» Description of the task
Starting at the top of the data and ending with the line that holds "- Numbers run", transcribe each line exactly; include both ends.

________________

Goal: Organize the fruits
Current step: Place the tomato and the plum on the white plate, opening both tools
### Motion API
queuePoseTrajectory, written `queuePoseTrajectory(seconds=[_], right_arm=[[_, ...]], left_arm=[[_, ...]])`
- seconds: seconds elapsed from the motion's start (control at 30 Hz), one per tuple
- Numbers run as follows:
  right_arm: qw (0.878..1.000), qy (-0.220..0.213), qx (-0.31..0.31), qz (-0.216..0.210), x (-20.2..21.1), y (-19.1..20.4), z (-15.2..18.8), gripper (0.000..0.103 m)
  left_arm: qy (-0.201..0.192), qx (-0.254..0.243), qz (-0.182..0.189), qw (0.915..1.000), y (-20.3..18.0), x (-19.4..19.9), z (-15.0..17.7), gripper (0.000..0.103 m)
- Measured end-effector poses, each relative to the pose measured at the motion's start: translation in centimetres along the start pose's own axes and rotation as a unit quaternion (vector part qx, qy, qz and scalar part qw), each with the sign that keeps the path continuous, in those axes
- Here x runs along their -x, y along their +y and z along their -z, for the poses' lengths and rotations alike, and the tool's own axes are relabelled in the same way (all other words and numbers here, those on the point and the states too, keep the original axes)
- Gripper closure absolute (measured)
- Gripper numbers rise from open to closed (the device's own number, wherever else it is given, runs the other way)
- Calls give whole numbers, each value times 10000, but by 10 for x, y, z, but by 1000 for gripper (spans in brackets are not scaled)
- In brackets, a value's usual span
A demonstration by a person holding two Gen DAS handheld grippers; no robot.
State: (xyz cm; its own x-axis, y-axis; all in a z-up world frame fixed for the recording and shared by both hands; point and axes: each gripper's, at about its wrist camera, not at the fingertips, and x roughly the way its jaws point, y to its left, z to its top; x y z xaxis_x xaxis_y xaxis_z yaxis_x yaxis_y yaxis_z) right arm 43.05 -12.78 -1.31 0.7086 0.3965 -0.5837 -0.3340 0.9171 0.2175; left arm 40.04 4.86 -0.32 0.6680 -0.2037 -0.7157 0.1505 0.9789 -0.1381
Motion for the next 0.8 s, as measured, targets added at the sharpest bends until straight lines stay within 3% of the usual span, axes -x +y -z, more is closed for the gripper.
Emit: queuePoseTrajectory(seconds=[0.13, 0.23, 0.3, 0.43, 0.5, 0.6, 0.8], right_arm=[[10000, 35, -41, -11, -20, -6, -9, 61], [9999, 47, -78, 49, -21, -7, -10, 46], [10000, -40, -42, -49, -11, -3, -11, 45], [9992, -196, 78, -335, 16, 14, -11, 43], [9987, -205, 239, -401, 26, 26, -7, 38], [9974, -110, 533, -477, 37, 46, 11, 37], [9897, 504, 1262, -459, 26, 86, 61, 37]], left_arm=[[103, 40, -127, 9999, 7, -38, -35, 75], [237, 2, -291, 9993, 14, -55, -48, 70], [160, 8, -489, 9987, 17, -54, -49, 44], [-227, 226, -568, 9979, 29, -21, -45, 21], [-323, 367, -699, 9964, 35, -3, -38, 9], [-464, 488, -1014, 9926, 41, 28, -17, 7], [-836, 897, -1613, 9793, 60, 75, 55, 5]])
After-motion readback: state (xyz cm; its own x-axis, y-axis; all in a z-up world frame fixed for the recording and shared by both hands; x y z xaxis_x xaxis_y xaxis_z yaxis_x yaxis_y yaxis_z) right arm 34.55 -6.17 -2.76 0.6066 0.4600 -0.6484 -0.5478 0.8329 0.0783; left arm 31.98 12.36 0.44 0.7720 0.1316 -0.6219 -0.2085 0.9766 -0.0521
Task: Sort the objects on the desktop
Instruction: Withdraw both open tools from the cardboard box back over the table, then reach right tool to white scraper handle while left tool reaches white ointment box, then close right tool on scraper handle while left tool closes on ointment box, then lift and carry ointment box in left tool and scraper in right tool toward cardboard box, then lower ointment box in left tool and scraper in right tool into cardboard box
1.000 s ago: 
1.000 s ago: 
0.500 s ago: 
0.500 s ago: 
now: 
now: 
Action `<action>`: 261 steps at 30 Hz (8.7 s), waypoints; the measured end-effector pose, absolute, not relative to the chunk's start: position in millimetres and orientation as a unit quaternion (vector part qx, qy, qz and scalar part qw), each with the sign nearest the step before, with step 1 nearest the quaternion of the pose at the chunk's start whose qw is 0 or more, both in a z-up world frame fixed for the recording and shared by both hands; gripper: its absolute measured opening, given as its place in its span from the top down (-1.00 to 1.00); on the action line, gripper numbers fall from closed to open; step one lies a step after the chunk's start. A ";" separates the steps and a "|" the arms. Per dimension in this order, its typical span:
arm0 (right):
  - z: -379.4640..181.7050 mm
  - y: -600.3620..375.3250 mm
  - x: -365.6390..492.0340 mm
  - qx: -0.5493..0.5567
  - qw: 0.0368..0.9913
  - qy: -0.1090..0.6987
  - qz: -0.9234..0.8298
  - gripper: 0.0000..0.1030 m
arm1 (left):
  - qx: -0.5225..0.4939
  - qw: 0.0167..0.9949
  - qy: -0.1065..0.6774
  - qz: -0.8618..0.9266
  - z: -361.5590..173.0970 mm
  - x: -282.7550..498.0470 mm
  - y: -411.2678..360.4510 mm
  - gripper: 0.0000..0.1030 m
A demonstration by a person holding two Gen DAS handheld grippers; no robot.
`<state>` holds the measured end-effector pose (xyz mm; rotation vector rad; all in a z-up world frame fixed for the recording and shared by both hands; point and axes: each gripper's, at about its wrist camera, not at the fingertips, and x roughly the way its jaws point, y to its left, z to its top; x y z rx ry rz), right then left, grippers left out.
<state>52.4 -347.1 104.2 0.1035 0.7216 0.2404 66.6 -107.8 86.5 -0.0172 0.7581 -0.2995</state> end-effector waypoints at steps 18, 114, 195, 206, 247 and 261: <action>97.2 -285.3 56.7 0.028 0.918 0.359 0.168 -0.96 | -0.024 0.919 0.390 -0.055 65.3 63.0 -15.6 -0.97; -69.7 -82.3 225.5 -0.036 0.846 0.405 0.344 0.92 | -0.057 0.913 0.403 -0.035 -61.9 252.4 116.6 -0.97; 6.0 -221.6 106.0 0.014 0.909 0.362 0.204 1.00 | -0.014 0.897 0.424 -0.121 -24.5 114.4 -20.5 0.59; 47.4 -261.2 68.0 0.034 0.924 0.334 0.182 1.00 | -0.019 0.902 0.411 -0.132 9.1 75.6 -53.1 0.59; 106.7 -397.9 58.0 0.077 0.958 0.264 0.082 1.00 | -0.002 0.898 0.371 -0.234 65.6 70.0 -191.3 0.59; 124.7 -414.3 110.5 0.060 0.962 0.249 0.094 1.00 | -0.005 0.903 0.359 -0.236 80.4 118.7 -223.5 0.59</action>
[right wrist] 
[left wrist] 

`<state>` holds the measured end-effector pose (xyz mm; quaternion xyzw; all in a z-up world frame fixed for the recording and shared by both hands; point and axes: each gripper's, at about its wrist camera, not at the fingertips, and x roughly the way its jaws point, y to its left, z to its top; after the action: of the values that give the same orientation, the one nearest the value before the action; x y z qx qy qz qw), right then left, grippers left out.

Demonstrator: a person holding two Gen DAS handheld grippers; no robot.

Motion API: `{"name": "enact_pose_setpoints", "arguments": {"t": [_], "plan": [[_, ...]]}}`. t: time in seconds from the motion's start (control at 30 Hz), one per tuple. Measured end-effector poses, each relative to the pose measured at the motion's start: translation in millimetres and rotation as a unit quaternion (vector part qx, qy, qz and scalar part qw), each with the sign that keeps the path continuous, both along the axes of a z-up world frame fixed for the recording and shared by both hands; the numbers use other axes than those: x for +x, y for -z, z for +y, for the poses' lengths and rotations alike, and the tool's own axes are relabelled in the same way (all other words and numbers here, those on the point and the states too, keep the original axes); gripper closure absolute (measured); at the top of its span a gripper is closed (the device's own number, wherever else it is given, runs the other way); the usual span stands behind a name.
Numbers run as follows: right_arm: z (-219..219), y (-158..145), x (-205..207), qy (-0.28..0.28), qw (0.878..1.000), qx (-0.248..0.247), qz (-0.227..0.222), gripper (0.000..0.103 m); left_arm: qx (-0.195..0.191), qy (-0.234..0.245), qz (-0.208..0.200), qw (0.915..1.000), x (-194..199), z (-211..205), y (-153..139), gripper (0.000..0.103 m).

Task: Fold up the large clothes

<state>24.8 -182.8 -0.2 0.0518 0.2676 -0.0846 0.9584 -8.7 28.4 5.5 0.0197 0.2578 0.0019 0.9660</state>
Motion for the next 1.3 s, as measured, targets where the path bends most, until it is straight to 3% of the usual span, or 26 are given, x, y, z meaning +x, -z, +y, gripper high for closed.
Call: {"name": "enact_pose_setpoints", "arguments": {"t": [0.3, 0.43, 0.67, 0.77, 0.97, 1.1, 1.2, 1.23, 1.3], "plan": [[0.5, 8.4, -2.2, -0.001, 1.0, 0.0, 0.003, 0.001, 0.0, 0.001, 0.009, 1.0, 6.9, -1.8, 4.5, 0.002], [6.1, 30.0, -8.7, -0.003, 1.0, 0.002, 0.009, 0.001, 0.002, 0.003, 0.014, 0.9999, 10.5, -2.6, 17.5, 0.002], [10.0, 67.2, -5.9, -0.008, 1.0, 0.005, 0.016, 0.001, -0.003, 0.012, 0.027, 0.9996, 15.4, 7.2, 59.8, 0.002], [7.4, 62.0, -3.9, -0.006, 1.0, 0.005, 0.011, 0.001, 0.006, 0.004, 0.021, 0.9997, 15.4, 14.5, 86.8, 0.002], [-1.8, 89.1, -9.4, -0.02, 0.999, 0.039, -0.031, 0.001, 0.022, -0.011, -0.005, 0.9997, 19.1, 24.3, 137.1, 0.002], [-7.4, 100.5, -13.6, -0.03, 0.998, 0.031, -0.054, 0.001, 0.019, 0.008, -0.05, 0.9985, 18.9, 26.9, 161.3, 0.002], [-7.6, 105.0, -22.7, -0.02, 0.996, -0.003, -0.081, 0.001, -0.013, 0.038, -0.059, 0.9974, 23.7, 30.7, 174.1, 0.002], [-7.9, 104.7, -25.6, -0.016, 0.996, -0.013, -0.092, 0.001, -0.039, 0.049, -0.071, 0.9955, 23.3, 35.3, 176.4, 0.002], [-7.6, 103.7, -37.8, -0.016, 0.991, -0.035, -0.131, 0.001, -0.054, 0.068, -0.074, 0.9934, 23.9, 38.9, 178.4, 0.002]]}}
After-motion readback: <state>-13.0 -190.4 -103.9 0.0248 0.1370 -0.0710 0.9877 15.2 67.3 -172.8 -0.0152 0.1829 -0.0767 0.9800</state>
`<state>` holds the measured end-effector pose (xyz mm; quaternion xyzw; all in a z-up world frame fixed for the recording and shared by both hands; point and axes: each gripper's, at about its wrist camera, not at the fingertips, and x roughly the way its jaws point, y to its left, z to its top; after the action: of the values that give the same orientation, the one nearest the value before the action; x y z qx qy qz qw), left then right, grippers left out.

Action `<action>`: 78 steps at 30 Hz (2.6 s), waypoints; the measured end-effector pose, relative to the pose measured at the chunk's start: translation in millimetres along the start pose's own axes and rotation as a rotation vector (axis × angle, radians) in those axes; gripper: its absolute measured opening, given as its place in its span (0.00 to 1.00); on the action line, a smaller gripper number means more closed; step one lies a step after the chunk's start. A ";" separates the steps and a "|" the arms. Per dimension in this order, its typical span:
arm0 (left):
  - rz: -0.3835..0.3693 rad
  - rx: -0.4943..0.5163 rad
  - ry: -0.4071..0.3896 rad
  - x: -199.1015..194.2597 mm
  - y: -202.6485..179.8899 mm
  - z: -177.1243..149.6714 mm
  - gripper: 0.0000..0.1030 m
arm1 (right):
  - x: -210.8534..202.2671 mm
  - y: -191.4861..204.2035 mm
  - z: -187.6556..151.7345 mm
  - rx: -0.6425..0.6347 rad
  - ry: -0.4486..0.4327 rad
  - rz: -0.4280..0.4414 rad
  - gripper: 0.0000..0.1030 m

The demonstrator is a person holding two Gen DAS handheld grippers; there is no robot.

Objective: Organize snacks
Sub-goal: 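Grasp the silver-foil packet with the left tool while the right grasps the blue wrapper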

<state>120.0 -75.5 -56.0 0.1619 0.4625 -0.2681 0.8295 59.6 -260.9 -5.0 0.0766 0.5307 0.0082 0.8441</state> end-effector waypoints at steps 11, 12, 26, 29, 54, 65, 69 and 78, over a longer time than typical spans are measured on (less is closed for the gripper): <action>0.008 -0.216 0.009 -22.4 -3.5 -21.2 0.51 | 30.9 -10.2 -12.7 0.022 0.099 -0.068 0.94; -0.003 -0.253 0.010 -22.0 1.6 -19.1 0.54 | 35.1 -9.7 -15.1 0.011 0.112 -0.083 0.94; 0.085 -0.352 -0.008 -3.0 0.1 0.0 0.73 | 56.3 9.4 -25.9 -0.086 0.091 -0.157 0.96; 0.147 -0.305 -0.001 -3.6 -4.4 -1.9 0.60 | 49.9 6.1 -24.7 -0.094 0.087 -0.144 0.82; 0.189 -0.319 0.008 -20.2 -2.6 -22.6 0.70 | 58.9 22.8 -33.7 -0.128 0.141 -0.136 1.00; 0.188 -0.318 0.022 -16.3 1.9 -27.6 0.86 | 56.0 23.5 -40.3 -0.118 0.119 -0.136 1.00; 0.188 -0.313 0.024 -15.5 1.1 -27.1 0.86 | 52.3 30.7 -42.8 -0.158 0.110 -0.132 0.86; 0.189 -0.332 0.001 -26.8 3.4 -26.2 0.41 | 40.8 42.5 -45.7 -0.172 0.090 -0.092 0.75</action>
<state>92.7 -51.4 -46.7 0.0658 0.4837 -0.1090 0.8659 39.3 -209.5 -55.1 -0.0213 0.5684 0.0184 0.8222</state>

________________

» Answer for the task
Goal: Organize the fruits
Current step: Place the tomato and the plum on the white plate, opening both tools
### Motion API
queuePoseTrajectory, written `queuePoseTrajectory(seconds=[_], right_arm=[[_, ...]], left_arm=[[_, ...]])`
- seconds: seconds elapsed from the motion's start (control at 30 Hz), one per tuple
- Numbers run as follows:

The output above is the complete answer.